» **WORK TO BE COMPLETED**:
Each line below should be retyped exactly, with no pictures.
++++++++
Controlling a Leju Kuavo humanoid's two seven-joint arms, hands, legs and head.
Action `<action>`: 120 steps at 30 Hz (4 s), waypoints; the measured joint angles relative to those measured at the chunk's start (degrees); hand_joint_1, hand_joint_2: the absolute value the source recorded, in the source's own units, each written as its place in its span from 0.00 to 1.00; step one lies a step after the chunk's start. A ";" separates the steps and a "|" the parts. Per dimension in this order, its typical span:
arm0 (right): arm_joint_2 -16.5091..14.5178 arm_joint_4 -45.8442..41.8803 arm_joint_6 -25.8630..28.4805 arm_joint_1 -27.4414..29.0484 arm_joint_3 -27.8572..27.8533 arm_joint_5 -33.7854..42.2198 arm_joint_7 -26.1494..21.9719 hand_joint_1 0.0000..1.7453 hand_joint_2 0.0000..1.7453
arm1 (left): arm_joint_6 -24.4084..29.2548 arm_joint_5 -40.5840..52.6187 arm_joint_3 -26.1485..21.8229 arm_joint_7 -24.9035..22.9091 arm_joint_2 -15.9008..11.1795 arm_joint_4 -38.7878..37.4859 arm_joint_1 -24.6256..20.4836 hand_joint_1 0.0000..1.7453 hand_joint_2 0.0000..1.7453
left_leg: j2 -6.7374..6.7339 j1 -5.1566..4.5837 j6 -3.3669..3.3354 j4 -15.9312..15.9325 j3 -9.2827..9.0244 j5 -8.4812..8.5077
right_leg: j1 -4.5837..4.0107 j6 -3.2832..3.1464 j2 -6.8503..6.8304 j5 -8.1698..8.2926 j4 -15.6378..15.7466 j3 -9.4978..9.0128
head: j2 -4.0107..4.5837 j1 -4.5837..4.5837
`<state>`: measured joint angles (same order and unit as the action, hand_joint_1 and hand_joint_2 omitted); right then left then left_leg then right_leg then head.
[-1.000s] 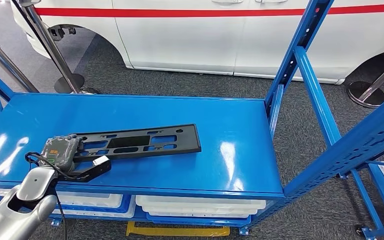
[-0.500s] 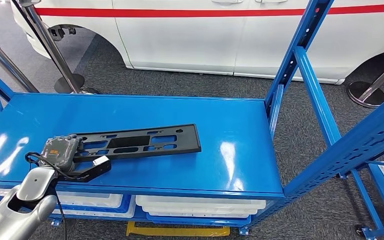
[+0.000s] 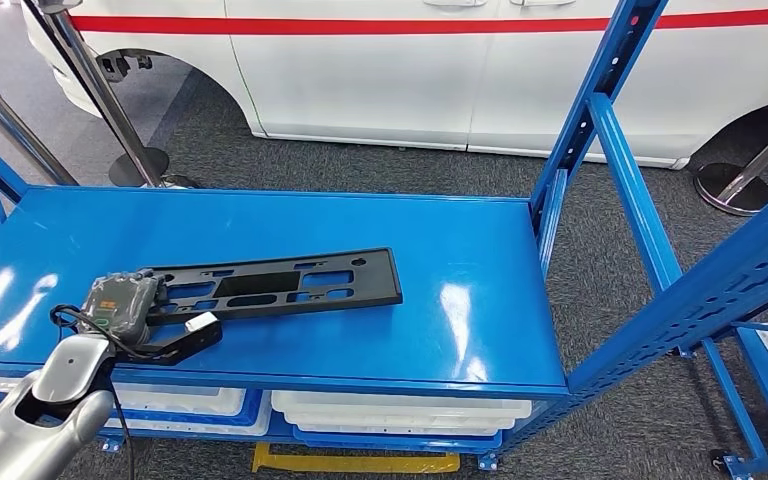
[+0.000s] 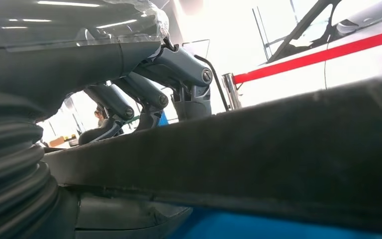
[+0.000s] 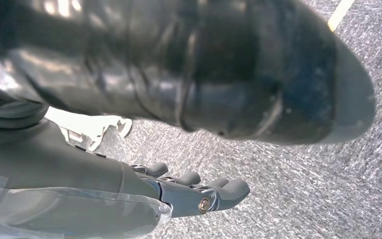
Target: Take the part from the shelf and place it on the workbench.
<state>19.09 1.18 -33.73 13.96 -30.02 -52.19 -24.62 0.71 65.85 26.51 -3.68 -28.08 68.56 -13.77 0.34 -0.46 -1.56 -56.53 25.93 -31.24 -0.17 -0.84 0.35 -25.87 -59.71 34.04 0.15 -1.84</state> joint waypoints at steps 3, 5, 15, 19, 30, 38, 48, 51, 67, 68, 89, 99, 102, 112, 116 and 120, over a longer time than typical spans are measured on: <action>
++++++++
» **WRITTEN RESPONSE**:
Controlling a Leju Kuavo humanoid's two seven-joint arms, hands, legs and head.
Action `<action>`: 120 steps at 30 Hz (4 s), waypoints; the measured joint angles relative to those measured at the chunk's start (degrees); hand_joint_1, hand_joint_2: the absolute value the source recorded, in the source's own units, each written as its place in its span from 0.00 to 1.00; step one lies a step after the chunk's start. A ";" separates the steps and a "|" the parts. Per dimension in this order, its typical span:
arm0 (right): arm_joint_2 -16.5091..14.5178 arm_joint_4 -45.8442..41.8803 arm_joint_6 -25.8630..28.4805 arm_joint_1 -27.4414..29.0484 arm_joint_3 -27.8572..27.8533 arm_joint_5 -33.7854..42.2198 arm_joint_7 -26.1494..21.9719 hand_joint_1 0.0000..1.7453 hand_joint_2 0.0000..1.7453
arm1 (left): arm_joint_6 -24.4084..29.2548 arm_joint_5 -40.5840..52.6187 arm_joint_3 -26.1485..21.8229 arm_joint_7 -24.9035..22.9091 arm_joint_2 -15.9008..11.1795 arm_joint_4 -38.7878..37.4859 arm_joint_1 -24.6256..20.4836 hand_joint_1 0.0000..1.7453 hand_joint_2 0.0000..1.7453
left_leg: j2 -6.7374..6.7339 j1 -5.1566..4.5837 j6 -3.3669..3.3354 j4 -15.9312..15.9325 j3 -9.2827..9.0244 j5 -8.4812..8.5077
right_leg: j1 -4.5837..4.0107 j6 -3.2832..3.1464 j2 -6.8503..6.8304 j5 -8.1698..8.2926 j4 -15.6378..15.7466 j3 -9.4978..9.0128
head: j2 -4.0107..4.5837 j1 -4.5837..4.5837
`<state>`: measured joint angles (same order and unit as the action, hand_joint_1 and hand_joint_2 omitted); right then left then left_leg then right_leg then head.
[-1.000s] 
[-0.500s] 
[+0.000s] 
[+0.000s] 
[+0.000s] 
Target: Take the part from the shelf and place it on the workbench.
<state>19.09 1.18 -33.73 13.96 -30.02 -52.19 -24.62 0.71 65.85 26.51 -3.68 -28.08 68.56 -13.77 0.34 -0.46 -1.56 -56.53 25.93 -31.24 -0.17 -0.84 0.35 -25.87 -59.71 34.04 0.15 -1.84</state> joint waypoints at steps 3, 5, 15, 19, 30, 38, 48, 51, 67, 68, 89, 99, 102, 112, 116 and 120, over a longer time than typical spans are measured on: <action>

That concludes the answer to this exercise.